# Exercise objective:
Produce a word-for-word copy of the listing below without its pictures.

══ Supplied information

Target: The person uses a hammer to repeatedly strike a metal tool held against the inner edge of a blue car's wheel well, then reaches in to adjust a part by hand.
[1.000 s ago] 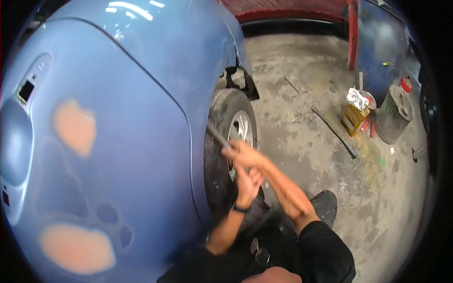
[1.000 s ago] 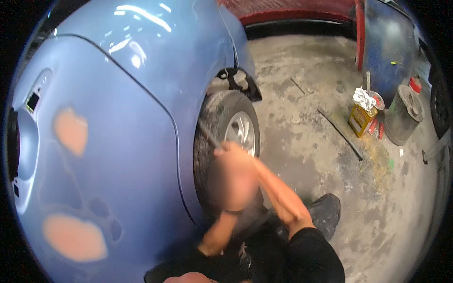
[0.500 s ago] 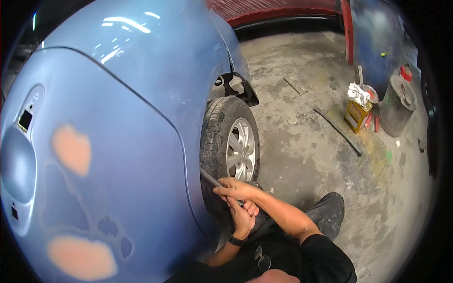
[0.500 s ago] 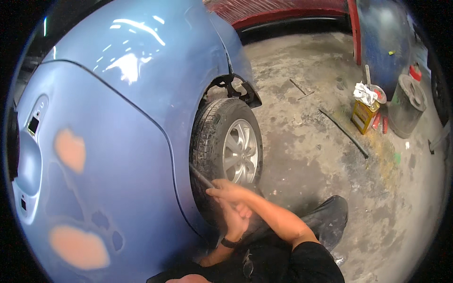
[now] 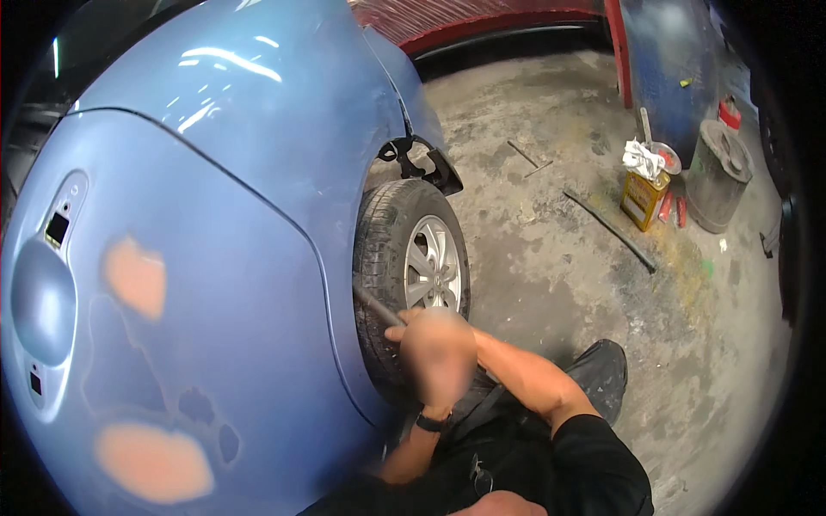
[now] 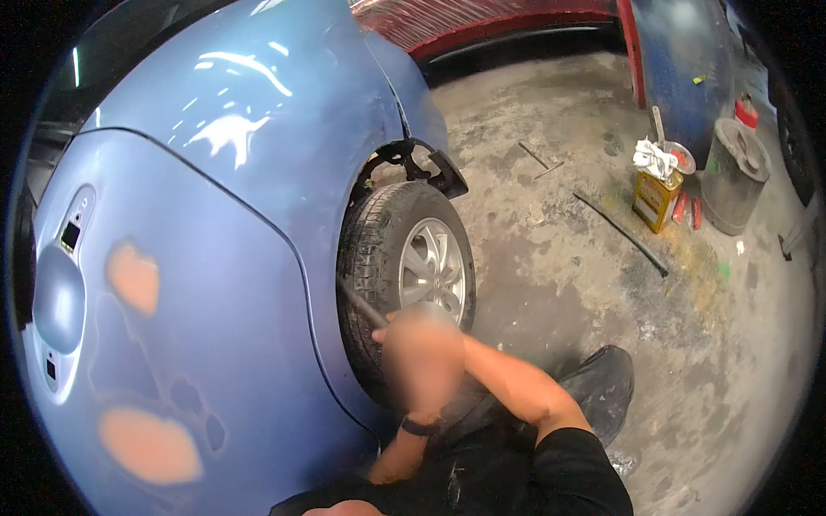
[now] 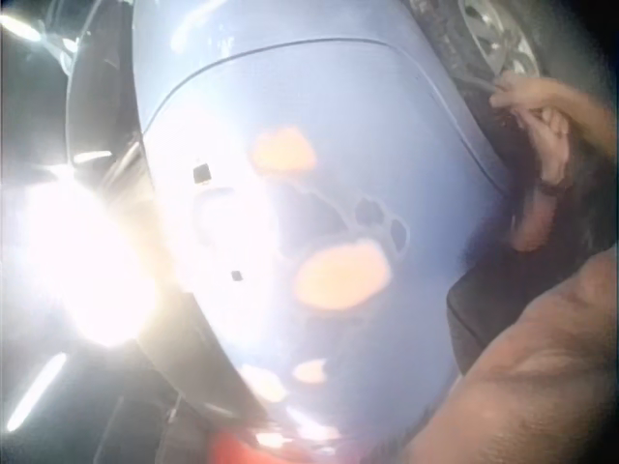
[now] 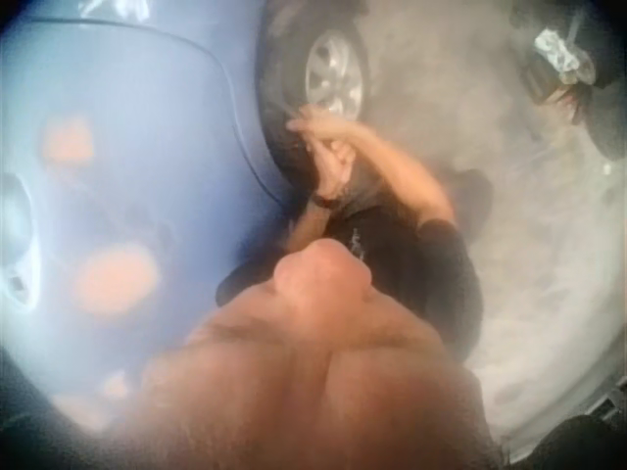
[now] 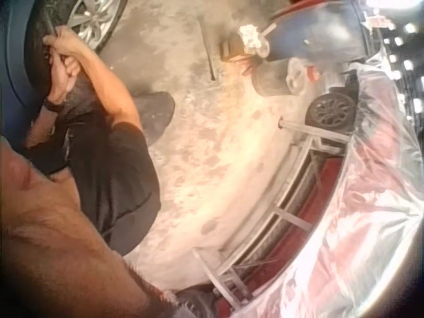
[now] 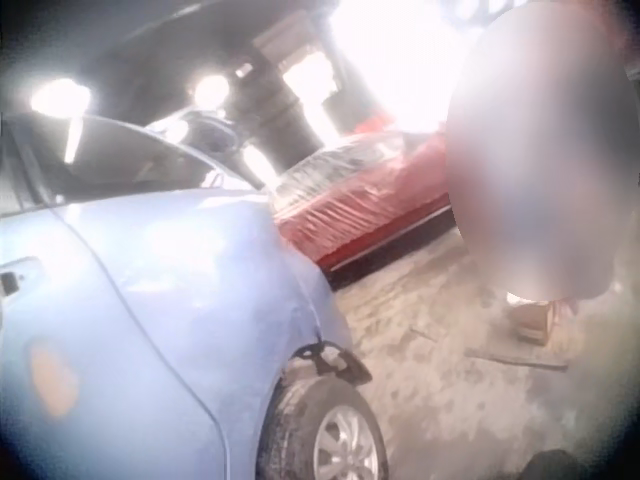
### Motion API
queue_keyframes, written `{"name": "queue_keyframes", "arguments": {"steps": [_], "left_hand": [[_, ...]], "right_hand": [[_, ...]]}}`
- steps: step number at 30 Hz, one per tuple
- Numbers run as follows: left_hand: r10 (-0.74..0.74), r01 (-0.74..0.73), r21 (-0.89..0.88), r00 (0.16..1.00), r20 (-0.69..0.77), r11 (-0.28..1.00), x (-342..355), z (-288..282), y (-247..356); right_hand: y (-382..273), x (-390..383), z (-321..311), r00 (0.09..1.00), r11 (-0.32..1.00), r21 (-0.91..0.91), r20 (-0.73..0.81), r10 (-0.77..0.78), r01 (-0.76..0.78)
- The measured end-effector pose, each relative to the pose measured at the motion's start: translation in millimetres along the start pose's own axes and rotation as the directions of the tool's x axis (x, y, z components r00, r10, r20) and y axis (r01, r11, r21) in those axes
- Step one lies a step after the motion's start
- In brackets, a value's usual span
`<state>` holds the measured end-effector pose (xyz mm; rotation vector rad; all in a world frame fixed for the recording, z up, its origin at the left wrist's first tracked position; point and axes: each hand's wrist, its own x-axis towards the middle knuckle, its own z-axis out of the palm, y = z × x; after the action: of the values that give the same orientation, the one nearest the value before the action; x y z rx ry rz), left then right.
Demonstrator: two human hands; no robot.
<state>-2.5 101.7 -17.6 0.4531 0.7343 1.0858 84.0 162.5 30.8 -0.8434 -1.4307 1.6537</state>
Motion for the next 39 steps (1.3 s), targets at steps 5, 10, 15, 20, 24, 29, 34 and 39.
{"name": "queue_keyframes", "arguments": {"steps": [5, 10, 15, 20, 24, 29, 34, 39], "left_hand": [[0.012, -0.023, 0.103, 0.994, 0.106, 0.994, 34.1, 42.9, 17.1], [-0.041, 0.041, 0.038, 0.999, 0.008, 0.998, 22.0, 15.7, 22.6], [0.045, -0.052, -0.102, 0.997, -0.066, 0.993, -25.6, 25.0, 10.3], [0.099, -0.122, -0.182, 0.986, -0.133, 0.976, -21.4, 34.8, 4.1], [0.102, -0.099, -0.245, 0.995, 0.001, 0.964, 15.3, 54.2, 22.7], [0.06, -0.068, 0.102, 0.995, 0.082, 0.992, 14.4, 24.9, 33.9], [0.08, -0.088, -0.087, 0.992, -0.099, 0.992, -4.9, -14.2, 10.4], [0.073, -0.089, -0.089, 0.983, -0.17, 0.992, -4.8, -0.2, 12.1]], "right_hand": [[-19.1, 21.8, -51.8, 0.947, 0.973, -0.229, -0.302, -0.106, 0.036], [2.7, 35.4, -20.0, 0.975, 0.982, -0.188, -0.219, -0.033, -0.009], [-14.9, 4.8, 10.4, 0.989, 0.98, -0.136, -0.006, 0.147, -0.146], [-17.9, 8.7, 3.1, 0.993, 0.934, -0.342, 0.019, 0.119, -0.105], [-33.0, 21.4, -26.1, 0.999, 0.887, -0.46, 0.025, -0.037, 0.044], [1.2, 33.4, -9.5, 0.965, 0.96, -0.252, -0.196, -0.173, 0.121], [1.1, 25.3, 23.0, 0.993, 0.991, -0.081, 0.038, 0.11, -0.106], [7.7, 33.0, 15.9, 0.989, 0.987, -0.127, 0.1, 0.11, -0.097]]}}
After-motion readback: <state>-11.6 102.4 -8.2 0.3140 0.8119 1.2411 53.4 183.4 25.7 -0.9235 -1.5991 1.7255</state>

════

# Output of the task:
Target: The person uses a hammer to repeatedly strike a metal tool held against the inner edge of a blue car's wheel well, then reaches in to adjust a part by hand.
[1.000 s ago] 
[1.000 s ago] 
[0.500 s ago] 
[0.500 s ago] 
[now] 
[now] 
[now] 
[now] 
[now] 
[now] 
### Motion API
queue_keyframes, written `{"name": "queue_keyframes", "arguments": {"steps": [_], "left_hand": [[_, ...]], "right_hand": [[_, ...]]}}`
- steps: step number at 30 Hz, one per tuple
- Numbers run as follows: left_hand: r10 (-0.74..0.74), r01 (-0.74..0.73), r21 (-0.89..0.88), r00 (0.16..1.00), r20 (-0.69..0.77), r11 (-0.28..1.00), x (-342..355), z (-288..282), y (-247..356); right_hand: y (-382..273), x (-390..383), z (-321..311), r00 (0.09..1.00), r11 (-0.32..1.00), r21 (-0.91..0.91), r20 (-0.73..0.81), r10 (-0.77..0.78), r01 (-0.76..0.78)
- The measured end-effector pose, each relative to the pose measured at the motion's start: translation in millimetres along the start pose's own axes and rotation as the directions of the tool's x axis (x, y, z components r00, r10, r20) and y axis (r01, r11, r21) in those axes
- Step one lies a step after the motion's start
- In brackets, a value's usual span
`<state>` holds the measured end-effector pose (xyz mm; rotation vector rad; all in a world frame fixed for the recording, z up, its origin at the left wrist's first tracked position; point and axes: each hand's wrist, its own x-axis towards the middle knuckle, its own z-axis out of the palm, y = z × x; after the action: of the values that give the same orientation, the one nearest the value before the action; x y z rx ry rz), left then right.
Demonstrator: two human hands; no robot.
<state>-2.5 101.7 -17.6 0.4531 0.7343 1.0858 84.0 162.5 30.8 -0.8434 -1.4307 1.6537</state>
Motion for the next 39 steps (1.3 s), targets at steps 5, 10, 15, 20, 24, 29, 34 and 39.
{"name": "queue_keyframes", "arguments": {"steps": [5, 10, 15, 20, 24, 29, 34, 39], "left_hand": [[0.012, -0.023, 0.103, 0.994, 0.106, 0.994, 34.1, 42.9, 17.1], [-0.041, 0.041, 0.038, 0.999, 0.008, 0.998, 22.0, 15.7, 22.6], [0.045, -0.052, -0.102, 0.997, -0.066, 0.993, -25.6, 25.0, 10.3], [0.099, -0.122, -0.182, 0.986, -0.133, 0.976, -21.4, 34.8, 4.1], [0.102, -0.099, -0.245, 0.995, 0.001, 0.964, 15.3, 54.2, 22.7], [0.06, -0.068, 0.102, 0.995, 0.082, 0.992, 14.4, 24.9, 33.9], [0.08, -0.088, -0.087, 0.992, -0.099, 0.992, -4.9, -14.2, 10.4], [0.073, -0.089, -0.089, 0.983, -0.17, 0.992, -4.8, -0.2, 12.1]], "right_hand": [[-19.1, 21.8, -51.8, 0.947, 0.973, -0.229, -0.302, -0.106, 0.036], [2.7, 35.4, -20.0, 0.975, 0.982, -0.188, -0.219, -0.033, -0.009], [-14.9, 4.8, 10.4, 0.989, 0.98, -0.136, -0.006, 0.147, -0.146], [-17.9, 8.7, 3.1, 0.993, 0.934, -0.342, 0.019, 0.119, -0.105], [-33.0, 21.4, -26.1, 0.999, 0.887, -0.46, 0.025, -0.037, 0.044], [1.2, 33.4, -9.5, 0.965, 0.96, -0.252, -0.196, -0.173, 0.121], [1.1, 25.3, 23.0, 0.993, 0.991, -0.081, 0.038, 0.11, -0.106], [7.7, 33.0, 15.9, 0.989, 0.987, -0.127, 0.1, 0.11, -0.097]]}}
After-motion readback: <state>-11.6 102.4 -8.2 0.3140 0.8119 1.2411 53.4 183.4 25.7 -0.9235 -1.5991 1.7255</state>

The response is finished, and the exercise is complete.